ASSIGNED TASK — Apart from the pictures, which must be omitted, restate the data exactly.

+ + + + + + +

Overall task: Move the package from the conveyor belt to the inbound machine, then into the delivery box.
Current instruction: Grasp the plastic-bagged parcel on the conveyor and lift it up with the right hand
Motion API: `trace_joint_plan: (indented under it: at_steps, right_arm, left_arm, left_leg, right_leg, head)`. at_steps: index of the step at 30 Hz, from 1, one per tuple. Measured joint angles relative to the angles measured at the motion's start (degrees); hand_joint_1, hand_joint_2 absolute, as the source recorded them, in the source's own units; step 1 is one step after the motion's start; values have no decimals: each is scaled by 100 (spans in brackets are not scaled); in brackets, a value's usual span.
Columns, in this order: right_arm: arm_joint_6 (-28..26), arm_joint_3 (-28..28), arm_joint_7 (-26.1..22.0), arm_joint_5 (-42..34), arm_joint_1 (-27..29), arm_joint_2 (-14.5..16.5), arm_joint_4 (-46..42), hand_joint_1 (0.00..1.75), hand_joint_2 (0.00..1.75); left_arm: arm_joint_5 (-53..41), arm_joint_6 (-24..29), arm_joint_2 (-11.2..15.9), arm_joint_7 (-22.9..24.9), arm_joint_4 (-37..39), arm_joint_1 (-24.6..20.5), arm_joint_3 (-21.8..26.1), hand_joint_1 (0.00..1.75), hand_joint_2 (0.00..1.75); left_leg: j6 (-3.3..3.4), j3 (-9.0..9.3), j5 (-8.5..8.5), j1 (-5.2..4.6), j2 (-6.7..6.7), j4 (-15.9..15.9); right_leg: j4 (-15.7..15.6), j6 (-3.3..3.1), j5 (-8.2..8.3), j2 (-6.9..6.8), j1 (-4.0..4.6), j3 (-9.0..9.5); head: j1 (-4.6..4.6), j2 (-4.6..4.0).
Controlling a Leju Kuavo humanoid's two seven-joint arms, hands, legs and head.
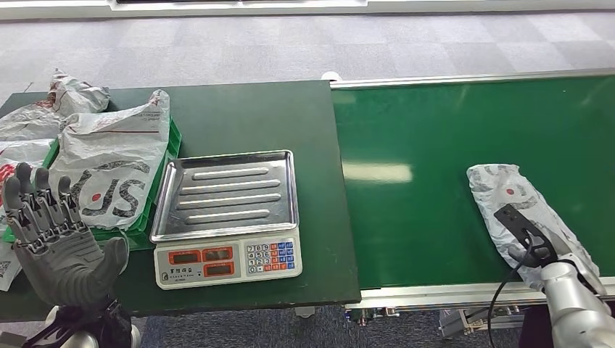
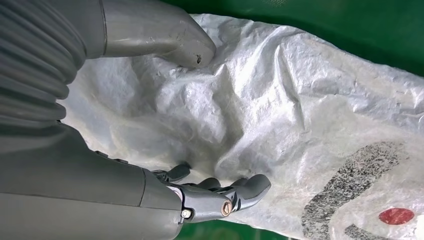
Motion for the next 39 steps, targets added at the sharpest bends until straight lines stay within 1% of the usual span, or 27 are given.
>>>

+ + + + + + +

SOLUTION TO THE PROBLEM —
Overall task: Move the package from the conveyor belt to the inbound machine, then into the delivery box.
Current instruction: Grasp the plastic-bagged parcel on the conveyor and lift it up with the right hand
Motion API: `trace_joint_plan: (indented under it: at_steps, right_arm, left_arm, left_leg, right_leg, head)`. at_steps: index of the step at 30 Hz, from 1, one per tuple. Measured joint angles relative to the angles measured at the motion's start (degrees); hand_joint_1, hand_joint_2 absolute, as the source recorded them, in the source's own units; step 1 is one step after the motion's start; values have no decimals: each is scaled by 100 (spans in brackets are not scaled); in brackets, a value's usual span.
Columns, in this order: right_arm: arm_joint_6 (-28..26), arm_joint_3 (-28..28), arm_joint_7 (-26.1..22.0), arm_joint_5 (-42..34), arm_joint_1 (-27..29), arm_joint_2 (-14.5..16.5), arm_joint_4 (-46..42), hand_joint_1 (0.00..1.75), hand_joint_2 (0.00..1.75); left_arm: arm_joint_5 (-53..41), arm_joint_6 (-24..29), arm_joint_2 (-11.2..15.9), arm_joint_7 (-22.9..24.9), arm_joint_4 (-37..39), arm_joint_1 (-24.6..20.5), arm_joint_3 (-21.8..26.1), hand_joint_1 (0.00..1.75), hand_joint_2 (0.00..1.75); left_leg: j6 (-3.3..3.4), j3 (-9.0..9.3), j5 (-8.5..8.5), j1 (-5.2..4.6), j2 (-6.7..6.7), j4 (-15.9..15.9); right_leg: j4 (-15.7..15.6), j6 (-3.3..3.1), j5 (-8.2..8.3), j2 (-6.9..6.8), j1 (-4.0..4.6), j3 (-9.0..9.5); head: j1 (-4.6..4.6), j2 (-4.6..4.0).
Controlling a Leju Kuavo humanoid's two seven-joint arms, hands, legs and head.
Motion for the next 39 steps, targets added at the sharpest bends until straight lines stay within 1% of the usual span, or 27 are given.
>>>

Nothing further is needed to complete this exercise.